> Material for this task:
/---

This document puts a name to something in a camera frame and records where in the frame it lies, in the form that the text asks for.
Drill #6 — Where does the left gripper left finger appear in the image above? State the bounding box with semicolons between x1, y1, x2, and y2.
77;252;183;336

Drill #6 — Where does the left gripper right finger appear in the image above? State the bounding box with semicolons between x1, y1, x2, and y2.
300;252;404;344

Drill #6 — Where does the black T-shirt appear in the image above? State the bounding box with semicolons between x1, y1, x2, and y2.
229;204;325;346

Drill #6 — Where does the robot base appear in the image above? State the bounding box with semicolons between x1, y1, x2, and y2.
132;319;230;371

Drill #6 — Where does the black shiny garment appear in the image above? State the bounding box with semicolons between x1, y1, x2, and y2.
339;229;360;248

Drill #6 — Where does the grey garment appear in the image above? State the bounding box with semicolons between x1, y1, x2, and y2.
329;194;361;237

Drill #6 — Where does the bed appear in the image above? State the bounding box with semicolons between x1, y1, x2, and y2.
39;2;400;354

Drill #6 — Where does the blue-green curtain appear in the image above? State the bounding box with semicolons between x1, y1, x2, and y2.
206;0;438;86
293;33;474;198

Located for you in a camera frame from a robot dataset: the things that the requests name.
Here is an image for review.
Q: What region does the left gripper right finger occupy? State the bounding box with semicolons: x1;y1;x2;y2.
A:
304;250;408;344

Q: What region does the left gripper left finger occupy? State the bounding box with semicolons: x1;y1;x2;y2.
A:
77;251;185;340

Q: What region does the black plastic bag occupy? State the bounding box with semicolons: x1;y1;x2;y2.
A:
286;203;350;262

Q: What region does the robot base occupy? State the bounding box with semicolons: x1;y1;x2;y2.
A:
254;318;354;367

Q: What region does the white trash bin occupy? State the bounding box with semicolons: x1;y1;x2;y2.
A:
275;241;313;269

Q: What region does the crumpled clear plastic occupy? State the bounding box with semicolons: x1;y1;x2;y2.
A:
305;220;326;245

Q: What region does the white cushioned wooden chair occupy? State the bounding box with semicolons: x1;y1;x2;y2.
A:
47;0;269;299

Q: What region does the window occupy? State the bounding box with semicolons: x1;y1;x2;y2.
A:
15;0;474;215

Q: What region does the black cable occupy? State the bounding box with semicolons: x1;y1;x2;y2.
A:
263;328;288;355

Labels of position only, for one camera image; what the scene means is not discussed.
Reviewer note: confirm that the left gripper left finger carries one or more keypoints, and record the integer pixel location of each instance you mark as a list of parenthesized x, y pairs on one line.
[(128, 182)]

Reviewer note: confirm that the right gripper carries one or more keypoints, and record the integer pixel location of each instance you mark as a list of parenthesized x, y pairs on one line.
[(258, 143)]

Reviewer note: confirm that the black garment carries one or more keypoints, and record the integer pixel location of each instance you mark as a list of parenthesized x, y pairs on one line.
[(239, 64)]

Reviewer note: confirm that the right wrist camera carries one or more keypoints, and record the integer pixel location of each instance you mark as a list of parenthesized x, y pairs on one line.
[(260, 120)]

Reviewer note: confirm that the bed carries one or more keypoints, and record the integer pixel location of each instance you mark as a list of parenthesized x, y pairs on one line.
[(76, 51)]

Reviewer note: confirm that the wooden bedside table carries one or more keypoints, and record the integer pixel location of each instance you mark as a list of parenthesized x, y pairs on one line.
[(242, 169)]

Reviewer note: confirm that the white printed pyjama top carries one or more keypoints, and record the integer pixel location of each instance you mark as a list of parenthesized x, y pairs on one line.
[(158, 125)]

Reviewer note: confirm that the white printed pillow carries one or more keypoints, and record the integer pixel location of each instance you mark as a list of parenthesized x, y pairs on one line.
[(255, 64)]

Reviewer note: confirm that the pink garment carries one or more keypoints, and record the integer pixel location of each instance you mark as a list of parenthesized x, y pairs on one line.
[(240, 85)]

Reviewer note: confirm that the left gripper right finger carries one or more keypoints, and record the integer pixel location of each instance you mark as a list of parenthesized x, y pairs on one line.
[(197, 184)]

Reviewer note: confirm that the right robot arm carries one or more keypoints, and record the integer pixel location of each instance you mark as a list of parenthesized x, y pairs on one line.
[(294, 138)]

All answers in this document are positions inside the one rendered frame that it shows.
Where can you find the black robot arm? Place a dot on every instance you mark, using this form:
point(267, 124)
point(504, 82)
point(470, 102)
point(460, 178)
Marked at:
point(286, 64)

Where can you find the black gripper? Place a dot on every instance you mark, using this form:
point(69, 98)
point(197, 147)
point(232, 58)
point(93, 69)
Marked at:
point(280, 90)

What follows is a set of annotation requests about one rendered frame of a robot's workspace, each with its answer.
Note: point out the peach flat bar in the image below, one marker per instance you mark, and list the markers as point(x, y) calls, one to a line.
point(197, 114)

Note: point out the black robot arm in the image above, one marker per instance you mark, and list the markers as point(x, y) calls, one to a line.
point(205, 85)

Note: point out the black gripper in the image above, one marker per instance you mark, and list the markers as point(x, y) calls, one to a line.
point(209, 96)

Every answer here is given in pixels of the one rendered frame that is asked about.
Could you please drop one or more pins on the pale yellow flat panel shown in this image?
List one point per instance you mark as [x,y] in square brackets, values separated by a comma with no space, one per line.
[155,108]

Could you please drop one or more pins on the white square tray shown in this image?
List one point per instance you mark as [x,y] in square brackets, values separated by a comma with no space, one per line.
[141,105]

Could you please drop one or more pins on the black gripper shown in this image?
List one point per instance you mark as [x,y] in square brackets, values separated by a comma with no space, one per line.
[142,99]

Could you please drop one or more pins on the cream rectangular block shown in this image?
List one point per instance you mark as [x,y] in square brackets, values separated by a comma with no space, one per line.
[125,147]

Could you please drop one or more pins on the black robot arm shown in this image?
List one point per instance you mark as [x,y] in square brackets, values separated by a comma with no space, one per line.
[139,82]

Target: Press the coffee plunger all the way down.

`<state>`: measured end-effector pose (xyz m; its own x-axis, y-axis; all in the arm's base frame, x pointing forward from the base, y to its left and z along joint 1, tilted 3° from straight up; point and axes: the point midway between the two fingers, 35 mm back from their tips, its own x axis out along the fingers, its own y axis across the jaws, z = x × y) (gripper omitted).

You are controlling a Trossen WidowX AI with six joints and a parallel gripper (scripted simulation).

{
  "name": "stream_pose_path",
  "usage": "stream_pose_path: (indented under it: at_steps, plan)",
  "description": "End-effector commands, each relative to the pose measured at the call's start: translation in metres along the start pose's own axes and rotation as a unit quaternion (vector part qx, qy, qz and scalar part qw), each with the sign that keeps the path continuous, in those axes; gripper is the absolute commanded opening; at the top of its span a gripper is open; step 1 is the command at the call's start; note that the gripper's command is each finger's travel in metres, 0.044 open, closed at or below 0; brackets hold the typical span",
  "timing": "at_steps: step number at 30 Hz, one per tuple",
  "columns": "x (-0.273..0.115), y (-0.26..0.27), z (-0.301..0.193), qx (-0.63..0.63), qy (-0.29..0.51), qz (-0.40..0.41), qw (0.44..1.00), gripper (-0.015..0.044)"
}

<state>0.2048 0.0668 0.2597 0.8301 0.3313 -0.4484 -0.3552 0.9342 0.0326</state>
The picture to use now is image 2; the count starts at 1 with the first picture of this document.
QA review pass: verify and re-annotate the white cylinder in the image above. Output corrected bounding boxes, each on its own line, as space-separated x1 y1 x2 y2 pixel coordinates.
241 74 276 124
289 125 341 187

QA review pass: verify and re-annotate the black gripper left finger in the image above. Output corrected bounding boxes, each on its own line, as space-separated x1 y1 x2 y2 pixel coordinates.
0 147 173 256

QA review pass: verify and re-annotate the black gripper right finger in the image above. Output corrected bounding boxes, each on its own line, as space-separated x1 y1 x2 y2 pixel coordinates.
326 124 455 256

\---

> Directions: What is needed is each line from the records with the word "name" in it.

> Solved exercise:
This document puts a name to something in a camera frame and records where in the frame it lies, in the form that the text asks for.
Located for you in a camera frame from a robot dataset: the things that the requests name.
  "name": "stream_pose_path",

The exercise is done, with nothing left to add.